AbstractReaction‐based photo‐responsive molecular systems have been used as a reliable platform for building intelligent materials, but often suffer from high inactivity in terms of conversion efficiency and reversibility when it comes to solid‐state applications. Herein, a class of Spiro‐conjugated diphenylindene (DPI) aggregation‐induced emission materials that exhibit solid‐state photocyclization‐based photochromism and photoluminescence, achieved by manipulating through‐space CBr···π halogen interactions is reported. In the crystalline state, the Spiro bridge enables a pair of perpendicularly configured CBr···π interactions that suppress photoluminescence while activating a highly reversible (>10 000 cycles) and efficient photochromism based on photocyclization.

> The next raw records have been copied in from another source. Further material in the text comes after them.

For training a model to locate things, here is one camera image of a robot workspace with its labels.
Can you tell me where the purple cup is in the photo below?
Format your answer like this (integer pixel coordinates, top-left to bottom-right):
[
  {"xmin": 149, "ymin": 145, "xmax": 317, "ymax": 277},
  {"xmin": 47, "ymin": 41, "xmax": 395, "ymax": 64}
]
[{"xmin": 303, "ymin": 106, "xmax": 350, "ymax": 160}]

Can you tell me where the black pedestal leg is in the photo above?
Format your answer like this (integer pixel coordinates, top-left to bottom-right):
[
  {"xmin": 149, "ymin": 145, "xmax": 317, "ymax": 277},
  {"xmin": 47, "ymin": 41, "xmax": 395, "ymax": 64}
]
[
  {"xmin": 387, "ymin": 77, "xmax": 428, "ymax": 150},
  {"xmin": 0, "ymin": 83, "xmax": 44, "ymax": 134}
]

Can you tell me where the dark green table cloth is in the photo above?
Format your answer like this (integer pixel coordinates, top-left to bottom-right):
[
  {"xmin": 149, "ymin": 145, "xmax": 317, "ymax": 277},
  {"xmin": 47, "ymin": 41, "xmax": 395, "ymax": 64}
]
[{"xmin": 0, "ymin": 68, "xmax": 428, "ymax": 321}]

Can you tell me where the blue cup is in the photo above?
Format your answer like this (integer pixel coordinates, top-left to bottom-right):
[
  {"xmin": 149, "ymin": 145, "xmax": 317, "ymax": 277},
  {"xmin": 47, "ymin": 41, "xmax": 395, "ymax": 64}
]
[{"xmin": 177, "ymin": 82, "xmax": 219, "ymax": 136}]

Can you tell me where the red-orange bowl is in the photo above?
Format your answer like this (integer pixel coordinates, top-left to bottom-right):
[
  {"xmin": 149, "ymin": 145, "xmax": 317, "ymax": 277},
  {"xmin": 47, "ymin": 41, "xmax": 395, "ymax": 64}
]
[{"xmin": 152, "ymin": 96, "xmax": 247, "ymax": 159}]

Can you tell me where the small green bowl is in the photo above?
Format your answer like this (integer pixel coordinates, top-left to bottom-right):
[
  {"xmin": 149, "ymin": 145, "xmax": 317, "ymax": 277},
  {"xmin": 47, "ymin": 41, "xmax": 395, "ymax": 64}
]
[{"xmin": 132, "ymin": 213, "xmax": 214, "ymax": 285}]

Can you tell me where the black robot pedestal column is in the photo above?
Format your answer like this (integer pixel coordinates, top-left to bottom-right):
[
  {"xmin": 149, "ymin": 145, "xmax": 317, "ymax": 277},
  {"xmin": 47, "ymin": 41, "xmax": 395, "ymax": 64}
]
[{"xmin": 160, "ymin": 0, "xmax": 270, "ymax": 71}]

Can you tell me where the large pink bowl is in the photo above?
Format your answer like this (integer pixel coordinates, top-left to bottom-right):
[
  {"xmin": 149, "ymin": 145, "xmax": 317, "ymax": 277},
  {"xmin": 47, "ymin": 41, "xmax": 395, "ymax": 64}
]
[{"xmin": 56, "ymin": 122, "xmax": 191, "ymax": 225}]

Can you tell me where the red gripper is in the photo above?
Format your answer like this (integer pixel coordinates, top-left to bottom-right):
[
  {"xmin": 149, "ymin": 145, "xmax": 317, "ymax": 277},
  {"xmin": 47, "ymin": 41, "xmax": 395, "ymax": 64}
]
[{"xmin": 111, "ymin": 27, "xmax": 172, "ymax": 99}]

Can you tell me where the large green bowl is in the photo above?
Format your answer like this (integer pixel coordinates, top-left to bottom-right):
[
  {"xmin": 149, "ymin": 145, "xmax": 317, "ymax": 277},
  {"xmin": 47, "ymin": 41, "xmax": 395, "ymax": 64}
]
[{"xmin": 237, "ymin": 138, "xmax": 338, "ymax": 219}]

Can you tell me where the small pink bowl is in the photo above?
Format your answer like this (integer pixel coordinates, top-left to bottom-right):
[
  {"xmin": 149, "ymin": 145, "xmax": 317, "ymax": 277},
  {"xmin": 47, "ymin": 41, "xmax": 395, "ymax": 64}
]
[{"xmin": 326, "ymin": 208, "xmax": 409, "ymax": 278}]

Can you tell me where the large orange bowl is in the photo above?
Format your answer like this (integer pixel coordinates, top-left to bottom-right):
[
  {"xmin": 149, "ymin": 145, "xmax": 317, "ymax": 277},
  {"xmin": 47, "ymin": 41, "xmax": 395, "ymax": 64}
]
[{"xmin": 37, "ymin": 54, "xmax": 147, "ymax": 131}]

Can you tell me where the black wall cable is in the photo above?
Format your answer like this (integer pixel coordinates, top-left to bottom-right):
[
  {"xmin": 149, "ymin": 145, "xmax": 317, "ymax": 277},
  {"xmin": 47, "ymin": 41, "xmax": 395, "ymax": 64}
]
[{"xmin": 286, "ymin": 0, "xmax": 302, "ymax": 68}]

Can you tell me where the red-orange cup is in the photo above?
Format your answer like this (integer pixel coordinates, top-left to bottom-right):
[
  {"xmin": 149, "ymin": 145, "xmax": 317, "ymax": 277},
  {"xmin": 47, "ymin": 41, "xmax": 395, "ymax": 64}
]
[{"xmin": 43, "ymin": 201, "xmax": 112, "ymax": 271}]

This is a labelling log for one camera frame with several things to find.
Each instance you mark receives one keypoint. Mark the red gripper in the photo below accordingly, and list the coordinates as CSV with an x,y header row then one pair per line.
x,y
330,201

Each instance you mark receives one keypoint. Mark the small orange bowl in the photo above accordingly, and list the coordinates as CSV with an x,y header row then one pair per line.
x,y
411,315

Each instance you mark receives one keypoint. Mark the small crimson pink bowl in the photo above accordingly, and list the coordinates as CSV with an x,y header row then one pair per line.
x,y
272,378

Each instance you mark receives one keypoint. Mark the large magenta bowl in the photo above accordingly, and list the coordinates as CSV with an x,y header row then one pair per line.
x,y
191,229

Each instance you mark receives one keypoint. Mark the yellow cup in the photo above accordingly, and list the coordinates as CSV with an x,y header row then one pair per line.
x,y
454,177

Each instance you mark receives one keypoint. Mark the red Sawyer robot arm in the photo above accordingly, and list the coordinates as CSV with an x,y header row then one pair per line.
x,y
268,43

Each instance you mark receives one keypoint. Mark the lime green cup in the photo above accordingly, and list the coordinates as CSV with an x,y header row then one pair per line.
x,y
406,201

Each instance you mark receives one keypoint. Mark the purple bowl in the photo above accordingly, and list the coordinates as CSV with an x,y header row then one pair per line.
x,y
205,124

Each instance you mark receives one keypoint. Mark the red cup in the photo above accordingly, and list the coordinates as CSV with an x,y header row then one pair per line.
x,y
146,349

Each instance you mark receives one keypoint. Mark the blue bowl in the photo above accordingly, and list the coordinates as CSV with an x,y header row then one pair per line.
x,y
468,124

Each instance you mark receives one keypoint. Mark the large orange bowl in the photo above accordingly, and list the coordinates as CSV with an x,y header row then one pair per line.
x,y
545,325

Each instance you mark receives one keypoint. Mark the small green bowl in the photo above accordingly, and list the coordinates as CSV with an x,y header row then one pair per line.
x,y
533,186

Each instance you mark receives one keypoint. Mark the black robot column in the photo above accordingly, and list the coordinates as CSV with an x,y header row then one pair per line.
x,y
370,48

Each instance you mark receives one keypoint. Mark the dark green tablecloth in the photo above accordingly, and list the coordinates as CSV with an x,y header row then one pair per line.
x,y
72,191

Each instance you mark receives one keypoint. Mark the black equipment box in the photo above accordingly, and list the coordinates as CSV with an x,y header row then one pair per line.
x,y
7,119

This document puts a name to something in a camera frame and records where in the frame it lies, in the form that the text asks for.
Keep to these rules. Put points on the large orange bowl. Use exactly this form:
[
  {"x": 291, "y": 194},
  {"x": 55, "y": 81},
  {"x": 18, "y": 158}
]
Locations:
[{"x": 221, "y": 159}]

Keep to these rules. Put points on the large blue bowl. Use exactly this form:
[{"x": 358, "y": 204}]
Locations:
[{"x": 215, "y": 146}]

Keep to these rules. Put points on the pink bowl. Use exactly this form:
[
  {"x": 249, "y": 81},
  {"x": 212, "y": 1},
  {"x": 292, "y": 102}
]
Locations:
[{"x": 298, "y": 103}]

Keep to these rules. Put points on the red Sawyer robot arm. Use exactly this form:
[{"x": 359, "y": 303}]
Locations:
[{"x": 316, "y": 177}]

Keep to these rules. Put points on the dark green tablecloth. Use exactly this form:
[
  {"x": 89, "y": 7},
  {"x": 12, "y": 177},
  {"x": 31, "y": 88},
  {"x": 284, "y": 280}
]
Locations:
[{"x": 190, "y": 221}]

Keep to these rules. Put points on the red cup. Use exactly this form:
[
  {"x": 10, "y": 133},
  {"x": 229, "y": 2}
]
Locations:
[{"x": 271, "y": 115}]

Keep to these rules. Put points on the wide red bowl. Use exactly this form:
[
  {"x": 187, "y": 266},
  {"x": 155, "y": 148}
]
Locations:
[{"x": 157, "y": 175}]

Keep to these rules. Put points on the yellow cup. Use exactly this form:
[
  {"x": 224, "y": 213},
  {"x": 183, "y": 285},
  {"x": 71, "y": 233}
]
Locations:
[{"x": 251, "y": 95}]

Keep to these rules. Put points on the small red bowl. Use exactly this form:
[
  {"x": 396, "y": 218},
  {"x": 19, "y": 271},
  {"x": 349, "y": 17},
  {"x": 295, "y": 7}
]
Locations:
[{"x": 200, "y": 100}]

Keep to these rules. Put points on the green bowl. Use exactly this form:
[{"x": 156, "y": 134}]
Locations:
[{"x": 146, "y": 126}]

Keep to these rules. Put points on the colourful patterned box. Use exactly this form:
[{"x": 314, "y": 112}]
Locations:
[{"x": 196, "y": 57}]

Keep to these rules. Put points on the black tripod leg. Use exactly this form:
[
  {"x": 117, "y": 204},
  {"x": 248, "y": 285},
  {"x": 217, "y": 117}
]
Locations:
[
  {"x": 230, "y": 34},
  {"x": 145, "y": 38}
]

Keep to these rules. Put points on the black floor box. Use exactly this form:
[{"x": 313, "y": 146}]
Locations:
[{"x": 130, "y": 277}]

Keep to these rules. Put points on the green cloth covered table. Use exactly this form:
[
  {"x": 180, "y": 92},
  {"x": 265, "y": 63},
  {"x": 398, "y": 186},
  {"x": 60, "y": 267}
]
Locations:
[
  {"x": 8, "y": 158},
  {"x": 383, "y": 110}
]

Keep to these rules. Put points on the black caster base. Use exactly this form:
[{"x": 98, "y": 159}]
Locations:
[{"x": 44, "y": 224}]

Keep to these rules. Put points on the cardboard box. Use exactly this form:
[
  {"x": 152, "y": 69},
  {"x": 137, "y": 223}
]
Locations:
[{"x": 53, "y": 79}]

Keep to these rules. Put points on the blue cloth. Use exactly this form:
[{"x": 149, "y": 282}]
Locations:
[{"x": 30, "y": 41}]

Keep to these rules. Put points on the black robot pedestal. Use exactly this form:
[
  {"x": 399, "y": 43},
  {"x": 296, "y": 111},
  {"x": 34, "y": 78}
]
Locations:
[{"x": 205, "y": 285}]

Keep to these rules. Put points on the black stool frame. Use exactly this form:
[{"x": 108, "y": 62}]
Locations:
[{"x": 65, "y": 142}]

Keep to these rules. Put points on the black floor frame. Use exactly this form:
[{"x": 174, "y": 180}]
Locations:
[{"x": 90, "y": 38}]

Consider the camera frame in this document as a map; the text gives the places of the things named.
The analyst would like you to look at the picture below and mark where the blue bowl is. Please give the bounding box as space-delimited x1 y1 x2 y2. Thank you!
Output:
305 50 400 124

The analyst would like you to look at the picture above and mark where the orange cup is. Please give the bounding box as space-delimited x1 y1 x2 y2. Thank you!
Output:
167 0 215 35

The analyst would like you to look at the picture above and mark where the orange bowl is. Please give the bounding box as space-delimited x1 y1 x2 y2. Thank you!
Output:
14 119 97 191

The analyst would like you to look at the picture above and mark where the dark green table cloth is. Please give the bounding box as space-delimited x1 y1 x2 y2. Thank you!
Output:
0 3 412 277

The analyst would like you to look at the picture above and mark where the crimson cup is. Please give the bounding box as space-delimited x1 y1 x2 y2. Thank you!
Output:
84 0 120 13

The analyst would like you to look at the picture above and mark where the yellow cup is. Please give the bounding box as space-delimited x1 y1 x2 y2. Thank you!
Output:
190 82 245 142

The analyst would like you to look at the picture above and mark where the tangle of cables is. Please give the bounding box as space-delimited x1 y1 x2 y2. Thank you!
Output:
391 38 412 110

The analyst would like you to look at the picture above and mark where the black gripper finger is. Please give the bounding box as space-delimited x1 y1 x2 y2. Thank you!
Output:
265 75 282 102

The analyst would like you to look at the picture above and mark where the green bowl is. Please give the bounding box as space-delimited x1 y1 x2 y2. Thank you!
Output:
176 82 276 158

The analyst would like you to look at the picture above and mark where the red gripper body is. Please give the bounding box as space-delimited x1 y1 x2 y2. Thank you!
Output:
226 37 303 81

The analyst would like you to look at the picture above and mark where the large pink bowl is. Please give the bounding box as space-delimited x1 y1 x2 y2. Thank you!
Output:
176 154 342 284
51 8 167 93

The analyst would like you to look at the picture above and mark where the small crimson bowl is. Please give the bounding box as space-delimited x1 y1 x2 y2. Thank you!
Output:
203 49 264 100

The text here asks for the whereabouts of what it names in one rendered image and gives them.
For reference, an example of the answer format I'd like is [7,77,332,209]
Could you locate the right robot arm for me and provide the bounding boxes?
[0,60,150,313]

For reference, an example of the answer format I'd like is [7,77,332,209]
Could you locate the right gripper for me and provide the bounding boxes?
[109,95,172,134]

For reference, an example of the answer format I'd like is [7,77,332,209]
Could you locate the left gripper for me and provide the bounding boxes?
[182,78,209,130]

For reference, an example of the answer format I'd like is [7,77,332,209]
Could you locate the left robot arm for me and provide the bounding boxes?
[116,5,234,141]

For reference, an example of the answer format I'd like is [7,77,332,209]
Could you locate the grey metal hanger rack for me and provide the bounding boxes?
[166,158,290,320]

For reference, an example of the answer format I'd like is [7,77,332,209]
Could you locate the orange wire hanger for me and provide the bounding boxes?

After breaking this intermolecular CBr···π interaction, for example, by grinding, the solid‐state photochromic properties are sensitively de‐activated. In addition, this spontaneously reversible photochromism behavior gives a controllable decolorization time (from a few seconds to a few minutes), depending on the light exposure conditions, while displaying a luminescence change. In a proof‐of‐principle study, these photo‐function features demonstrate an attractive potential for novel anti‐counterfeiting applications. This work reveals the efficient regulation of CBr···π halogen interactions for spatial molecular packing, molecular electronic transitions, and chemical transformations, paving the way for the development of solid‐state intelligent materials with good reversibility.